– Уф, это лучший друг моей поясницы – поддерживает позвоночник и создает удобство.
Говорить было не о чем. Горизонт – в мглистой пелене. Небо – пластина перламутра, и сквозь нее просачивается разреженная желтизна. Ветер задувал Куойлу в рот, трепал и рвал ему волосы.
– Это Баран и Ягненок, – сказал Билли, указывая на две скалы у другого берега пролива. Вода перекатывалась через них.
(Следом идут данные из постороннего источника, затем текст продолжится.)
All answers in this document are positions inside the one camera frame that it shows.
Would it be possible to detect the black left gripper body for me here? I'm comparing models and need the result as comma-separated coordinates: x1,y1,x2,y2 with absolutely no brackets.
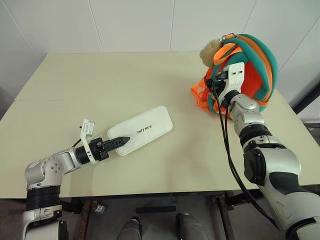
89,137,110,162

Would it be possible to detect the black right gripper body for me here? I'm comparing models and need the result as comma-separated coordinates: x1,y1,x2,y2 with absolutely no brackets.
209,70,230,97

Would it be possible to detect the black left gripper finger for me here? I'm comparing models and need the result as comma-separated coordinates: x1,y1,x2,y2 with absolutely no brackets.
103,136,132,152

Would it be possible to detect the white rectangular box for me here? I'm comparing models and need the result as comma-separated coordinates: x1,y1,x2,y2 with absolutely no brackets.
107,105,174,157

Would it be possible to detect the orange and teal backpack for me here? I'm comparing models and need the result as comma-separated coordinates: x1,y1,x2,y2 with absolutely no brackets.
190,32,279,116

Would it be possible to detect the beige plush backpack charm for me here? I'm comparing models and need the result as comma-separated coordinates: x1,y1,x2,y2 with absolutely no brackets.
199,39,224,67

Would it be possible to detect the dark rounded grey shape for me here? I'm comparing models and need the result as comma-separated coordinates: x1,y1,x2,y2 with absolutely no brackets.
119,216,144,240
174,212,214,240

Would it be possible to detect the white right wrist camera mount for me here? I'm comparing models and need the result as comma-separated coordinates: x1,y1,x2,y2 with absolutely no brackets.
217,62,246,98

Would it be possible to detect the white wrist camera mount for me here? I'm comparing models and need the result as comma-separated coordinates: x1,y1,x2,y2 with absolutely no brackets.
217,62,246,98
79,119,98,165

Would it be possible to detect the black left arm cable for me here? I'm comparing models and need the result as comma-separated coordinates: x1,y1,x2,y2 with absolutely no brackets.
72,136,85,149

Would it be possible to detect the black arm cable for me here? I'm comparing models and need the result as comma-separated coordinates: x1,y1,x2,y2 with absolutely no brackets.
211,82,281,230
219,99,254,201
72,136,85,149

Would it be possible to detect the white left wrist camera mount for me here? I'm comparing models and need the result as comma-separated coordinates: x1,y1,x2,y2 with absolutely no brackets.
79,119,98,165

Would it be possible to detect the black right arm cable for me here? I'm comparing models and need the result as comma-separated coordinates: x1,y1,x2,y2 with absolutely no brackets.
219,99,254,201
211,82,281,230

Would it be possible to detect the black metal side frame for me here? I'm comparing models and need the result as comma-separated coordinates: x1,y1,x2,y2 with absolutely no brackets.
292,81,320,149

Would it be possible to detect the black metal table frame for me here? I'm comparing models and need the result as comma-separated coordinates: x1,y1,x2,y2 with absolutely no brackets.
61,184,266,240
– Мне нравится, что у скал есть имена, – сказал Куойл. – Возле мыса Куойлов тоже есть одна…
– А-а, это Гребешок.
– Точно, ее рваный гребень похож на зубцы расчески.
– На той скале двенадцать зубцов. По крайней мере, раньше было. Ее назвали так же, как когда-то выпускавшиеся серные спички. Их было по двенадцать на одной общей планке – как на гребешке. Когда было нужно, одну отламывали. Они жутко воняли серой. Их еще называли вонючками – гребешок вонючек. У мыса Куойлов есть несколько знаменитых рифов и скал. Например, Плюшки – как будто на дне стоит блюдо, а на нем, как плюшки, разложены небольшие острые камни, чуть прикрытые водой. Это к северу от Гребешка. Прямо напротив мыса есть Лайка. Если посмотреть с нужной точки, скала точь-в-точь напоминает большую эскимосскую ездовую собаку, сидящую на воде, голова поднята, как будто пес осматривается. Когда-то считалось, что он ждет кораблекрушения, а тогда оживает, плывет к кораблю и пожирает несчастных тонущих людей.
«Банни, – подумал Куойл, – никогда не надо показывать эту скалу».
Билли надвинул кепку на лоб, чтобы защитить глаза от солнца.
– Ты еще не познакомился со стариком Ноланом?
– Нет. Кажется, я его однажды утром лишь видел издали, в старой моторной дори.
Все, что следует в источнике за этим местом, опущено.